This guide is designed for anyone who understands basic programming (variables, functions) but is new to Concurrency. We are going to move from the “Why” to the “How,” ending with a functional code project you can run right now.
1. Prerequisites: The Mindset Shift
Before we code, you must understand one thing: Elixir processes are NOT Operating System (OS) threads.
- OS Threads: Heavy, cost Megabytes of RAM, managed by Windows/macOS/Linux. You can usually run a few thousand.
- Elixir Processes: Tiny, cost ~2.6 Kilobytes of RAM, managed by the Erlang VM (BEAM).
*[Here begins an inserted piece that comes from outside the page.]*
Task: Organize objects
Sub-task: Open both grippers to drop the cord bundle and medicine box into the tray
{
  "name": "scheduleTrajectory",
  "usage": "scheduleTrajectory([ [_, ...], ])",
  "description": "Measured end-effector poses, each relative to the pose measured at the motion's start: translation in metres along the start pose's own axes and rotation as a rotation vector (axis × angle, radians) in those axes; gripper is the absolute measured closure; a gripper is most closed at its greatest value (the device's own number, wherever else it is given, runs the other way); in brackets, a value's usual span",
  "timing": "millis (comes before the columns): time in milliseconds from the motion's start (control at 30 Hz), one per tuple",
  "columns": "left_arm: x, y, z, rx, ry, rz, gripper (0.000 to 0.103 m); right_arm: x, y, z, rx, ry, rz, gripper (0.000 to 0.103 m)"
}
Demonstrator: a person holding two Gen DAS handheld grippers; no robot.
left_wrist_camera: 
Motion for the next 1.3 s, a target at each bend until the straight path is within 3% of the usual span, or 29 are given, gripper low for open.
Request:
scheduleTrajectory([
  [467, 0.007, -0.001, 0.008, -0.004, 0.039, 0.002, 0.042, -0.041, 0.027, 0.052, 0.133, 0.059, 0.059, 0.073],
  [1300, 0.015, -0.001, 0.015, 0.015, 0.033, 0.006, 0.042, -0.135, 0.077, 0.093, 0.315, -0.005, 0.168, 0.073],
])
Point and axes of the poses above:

You can run millions on a single laptop.
2. The Anatomy of a Process
Every process in Elixir has three things:
- A PID (Process Identifier): A unique address (like a phone number).
- An Isolated Memory Space: It cannot see or touch the variables of another process.
- A Mailbox: A queue where messages from other processes wait to be processed.
3. Preemptive Scheduling: The “Fairness” Engine
In many languages, a “heavy” loop can freeze the entire application. In Elixir, the Scheduler prevents this.
How it works:
The BEAM scheduler gives every process a budget of 2,000 “Reductions” (roughly 2,000 function calls).
- Step 1: Process A starts running.
- Step 2: After 2,000 reductions, the Scheduler says “Time’s up!”
- Step 3: Process A is paused (preempted), put at the back of the line, and Process B starts.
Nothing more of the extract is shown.